Mikiko Otani (born November 18, 1964) is a Japanese international human rights lawyer, and women's and children's rights advocate. She has been a member of the United Nations Committee on the Rights of the Child (CRC) since 2017 and served as its chairperson from May 2021 to May 2023 succeeding Ann Marie Skelton. She is the Rotating Honorary Chair in Enforcement of Children's Rights (2023/2024) at Leiden University.

Otani is a trustee at 5Rights Foundation, an organisation founded by Baroness Beeban Kidron to promote the rights of the child online.

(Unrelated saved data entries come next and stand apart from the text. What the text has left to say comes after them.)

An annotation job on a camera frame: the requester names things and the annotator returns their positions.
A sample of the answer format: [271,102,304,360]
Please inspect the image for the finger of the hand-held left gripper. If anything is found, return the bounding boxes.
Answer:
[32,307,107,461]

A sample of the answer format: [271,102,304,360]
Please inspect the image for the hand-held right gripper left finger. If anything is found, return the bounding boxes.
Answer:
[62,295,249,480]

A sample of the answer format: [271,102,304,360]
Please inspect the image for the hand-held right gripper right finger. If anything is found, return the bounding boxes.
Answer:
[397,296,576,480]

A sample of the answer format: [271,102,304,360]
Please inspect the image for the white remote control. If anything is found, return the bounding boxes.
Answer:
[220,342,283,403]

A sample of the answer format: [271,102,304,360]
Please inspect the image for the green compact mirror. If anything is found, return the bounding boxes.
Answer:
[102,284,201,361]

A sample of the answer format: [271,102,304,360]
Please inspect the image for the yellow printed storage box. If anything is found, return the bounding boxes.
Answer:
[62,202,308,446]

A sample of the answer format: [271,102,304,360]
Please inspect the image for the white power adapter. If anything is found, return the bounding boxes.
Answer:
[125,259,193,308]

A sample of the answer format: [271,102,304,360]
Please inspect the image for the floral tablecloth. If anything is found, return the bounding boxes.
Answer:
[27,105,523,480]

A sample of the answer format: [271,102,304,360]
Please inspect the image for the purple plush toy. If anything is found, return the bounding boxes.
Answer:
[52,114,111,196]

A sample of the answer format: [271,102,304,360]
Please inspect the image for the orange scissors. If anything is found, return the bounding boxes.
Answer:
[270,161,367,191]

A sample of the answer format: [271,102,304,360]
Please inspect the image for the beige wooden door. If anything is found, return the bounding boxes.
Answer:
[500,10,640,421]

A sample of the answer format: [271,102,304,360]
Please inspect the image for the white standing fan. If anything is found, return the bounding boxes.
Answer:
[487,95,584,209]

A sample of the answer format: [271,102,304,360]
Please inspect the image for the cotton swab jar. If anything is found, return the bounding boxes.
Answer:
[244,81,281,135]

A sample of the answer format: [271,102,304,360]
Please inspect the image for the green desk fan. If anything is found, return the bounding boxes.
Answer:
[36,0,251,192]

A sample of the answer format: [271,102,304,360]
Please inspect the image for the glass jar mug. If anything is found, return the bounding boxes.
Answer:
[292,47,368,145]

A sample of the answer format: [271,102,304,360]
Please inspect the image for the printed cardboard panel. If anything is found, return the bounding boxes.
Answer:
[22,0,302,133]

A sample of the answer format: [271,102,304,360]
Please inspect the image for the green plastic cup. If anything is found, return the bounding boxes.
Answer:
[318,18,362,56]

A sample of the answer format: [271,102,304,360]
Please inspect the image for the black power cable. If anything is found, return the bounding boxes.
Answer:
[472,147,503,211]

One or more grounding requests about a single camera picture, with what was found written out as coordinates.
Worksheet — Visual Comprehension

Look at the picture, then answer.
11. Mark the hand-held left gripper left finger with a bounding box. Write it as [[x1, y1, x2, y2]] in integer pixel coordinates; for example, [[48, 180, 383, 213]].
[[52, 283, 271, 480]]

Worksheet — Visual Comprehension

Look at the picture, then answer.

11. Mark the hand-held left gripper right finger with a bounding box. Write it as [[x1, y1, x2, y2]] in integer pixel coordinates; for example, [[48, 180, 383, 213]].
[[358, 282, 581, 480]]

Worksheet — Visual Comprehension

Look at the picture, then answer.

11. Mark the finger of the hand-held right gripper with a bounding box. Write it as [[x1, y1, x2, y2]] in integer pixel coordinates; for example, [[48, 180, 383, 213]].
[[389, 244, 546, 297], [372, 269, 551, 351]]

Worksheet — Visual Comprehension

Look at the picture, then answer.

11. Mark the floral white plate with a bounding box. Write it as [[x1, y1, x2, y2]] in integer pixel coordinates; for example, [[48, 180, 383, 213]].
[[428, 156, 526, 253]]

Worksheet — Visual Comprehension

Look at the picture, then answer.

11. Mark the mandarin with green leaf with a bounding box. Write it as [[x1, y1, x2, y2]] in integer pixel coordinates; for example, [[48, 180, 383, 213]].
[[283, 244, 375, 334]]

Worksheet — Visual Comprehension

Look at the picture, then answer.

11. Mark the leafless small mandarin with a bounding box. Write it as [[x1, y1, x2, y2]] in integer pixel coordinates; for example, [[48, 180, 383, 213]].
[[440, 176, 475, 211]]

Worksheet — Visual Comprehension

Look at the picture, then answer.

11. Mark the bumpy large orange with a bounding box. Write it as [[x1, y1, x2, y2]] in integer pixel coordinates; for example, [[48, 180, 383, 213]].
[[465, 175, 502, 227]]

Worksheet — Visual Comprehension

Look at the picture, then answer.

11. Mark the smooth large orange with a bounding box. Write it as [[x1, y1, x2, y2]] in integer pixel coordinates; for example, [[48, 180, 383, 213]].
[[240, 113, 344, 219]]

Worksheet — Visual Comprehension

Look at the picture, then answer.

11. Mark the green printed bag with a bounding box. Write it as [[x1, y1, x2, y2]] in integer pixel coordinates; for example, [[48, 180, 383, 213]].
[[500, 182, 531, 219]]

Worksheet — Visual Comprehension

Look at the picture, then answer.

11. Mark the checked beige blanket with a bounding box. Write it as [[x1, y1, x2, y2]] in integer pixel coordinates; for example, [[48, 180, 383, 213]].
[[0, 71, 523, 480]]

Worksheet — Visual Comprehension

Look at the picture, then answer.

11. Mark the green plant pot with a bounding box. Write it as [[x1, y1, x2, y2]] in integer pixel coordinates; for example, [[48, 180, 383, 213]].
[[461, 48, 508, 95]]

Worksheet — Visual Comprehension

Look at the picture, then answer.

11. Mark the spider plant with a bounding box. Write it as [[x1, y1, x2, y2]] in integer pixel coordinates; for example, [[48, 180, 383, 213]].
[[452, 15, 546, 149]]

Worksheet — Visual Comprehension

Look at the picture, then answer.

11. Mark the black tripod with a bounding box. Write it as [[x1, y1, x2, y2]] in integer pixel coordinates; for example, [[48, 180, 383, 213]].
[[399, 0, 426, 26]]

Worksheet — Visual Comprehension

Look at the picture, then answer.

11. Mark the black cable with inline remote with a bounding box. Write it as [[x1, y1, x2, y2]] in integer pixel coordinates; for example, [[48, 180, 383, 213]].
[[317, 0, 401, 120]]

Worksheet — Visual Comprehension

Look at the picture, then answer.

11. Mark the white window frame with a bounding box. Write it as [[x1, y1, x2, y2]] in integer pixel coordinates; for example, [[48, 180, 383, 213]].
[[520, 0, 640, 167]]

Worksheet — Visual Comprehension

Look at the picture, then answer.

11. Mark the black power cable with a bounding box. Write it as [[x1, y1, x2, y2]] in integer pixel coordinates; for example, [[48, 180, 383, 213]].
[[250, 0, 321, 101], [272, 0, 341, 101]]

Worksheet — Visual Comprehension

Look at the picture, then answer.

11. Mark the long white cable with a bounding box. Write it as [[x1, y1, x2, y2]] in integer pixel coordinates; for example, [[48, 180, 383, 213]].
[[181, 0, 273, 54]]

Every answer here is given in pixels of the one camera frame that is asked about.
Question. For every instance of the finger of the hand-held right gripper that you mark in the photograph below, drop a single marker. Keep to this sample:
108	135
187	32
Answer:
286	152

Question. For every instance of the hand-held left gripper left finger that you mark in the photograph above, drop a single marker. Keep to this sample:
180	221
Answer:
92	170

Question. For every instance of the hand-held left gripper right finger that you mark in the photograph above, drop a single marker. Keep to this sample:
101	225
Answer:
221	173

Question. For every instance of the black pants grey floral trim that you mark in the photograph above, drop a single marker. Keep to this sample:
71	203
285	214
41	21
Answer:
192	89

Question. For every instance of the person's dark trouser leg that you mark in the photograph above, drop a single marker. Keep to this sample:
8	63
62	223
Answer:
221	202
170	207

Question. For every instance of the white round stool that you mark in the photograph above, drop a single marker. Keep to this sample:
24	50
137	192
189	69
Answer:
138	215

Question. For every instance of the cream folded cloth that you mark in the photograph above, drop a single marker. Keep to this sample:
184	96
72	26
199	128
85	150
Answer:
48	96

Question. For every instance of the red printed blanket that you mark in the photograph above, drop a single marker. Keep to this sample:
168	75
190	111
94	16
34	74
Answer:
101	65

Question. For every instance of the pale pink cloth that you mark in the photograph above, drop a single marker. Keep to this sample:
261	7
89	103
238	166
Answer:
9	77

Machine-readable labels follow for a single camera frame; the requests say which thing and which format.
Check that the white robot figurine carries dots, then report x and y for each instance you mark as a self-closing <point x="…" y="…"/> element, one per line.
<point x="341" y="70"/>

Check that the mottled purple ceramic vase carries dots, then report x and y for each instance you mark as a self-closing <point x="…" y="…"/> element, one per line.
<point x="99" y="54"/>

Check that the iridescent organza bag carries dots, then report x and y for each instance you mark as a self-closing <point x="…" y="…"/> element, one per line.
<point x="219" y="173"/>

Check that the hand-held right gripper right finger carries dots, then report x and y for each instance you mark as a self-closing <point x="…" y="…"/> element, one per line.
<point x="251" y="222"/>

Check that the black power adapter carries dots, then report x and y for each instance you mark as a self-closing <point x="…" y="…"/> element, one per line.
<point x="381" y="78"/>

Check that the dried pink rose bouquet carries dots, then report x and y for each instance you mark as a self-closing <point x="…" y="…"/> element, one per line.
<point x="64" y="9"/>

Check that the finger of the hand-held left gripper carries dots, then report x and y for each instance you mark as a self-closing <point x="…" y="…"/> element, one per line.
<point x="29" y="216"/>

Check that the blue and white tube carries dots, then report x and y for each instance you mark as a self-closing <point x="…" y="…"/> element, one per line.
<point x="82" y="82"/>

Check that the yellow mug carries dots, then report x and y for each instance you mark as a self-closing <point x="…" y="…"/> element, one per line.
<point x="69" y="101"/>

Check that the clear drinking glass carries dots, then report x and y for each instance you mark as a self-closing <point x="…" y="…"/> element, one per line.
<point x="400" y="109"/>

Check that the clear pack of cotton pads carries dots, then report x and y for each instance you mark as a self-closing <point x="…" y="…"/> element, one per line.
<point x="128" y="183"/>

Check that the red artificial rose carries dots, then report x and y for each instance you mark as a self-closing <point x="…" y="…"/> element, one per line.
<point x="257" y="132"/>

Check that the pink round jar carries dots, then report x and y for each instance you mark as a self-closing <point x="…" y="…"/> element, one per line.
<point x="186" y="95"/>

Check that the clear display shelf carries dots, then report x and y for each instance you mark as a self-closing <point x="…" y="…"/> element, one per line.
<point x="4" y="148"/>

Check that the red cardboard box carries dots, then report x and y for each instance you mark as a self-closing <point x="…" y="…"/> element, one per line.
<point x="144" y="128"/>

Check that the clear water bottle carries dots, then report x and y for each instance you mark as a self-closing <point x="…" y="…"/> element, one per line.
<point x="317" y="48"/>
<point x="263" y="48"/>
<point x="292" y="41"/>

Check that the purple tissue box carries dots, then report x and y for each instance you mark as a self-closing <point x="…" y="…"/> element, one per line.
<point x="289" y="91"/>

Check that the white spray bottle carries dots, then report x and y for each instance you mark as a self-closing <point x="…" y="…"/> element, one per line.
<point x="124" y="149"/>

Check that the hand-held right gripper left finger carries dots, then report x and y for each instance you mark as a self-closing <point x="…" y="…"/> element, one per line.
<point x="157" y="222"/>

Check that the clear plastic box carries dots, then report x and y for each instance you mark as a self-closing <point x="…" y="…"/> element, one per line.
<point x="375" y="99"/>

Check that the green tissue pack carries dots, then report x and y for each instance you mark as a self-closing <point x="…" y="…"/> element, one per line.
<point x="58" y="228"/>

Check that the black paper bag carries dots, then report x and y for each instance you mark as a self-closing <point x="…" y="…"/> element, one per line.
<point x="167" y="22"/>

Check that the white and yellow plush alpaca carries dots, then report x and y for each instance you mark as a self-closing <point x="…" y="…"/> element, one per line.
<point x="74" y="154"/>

== Early life and education ==
She was born in Osaka Prefecture. She obtained a Bachelor of Law (LL.B) in international legal studies from Sophia University in Japan in 1987 and a Master of International and Public Affairs (M.I.A) in human rights and humanitarian affairs from Columbia University, School of International and Public Affairs in the United States in 1999, Master of Law (LL.M) in public international law from University of Tokyo, Graduate School of Law and Politics in Japan in 2003.

She completed her Doctor of Law in public international law from Aoyama Gakuin University, Graduate School of Law in Japan, and received a PhD in Law in 2020 with the dissertation titled "Right to Remedies of Child Victims of Violations of International Human Rights and Humanitarian Law".

== Career ==
Otani started her career as a practicing lawyer (attorney at law) when she was admitted to the Tokyo Bar Association in 1990. While practicing law, she has actively been involved in NGO activities for international human rights work for children and women in Japan and Asia-Pacific. She served as a mediator at the Tokyo Family Court since 2003. She was appointed as an alternate representative of the Japanese delegation to the 60th and 61st General Assembly in 2005 and 2006, as a Vice-President of the Japan Women’s Bar Association at the time.

In 2016, she was nominated by the government of Japan as a candidate for a member of the UN Committee on the Rights of the Child, a treaty monitoring body for the UN Convention on the Rights of the Child. In 2017, she became the first Japanese member of the United Nations Convention on the Rights of the Child Committee.

In May 2021, she was elected as Chairperson of the CRC for the term from May 2021 to May 2023. During the chairperson’s term, she actively supported the promotion of mainstreaming of child rights throughout the United Nations system.

She currently holds leadership positions in child rights and human rights civil society organizations, which include President of Child Rights Connect, a member of the Board of Trustees of the Child Rights Coalition Asia, Commissioner and a member of the Executive Committee of the International Commission of Jurists.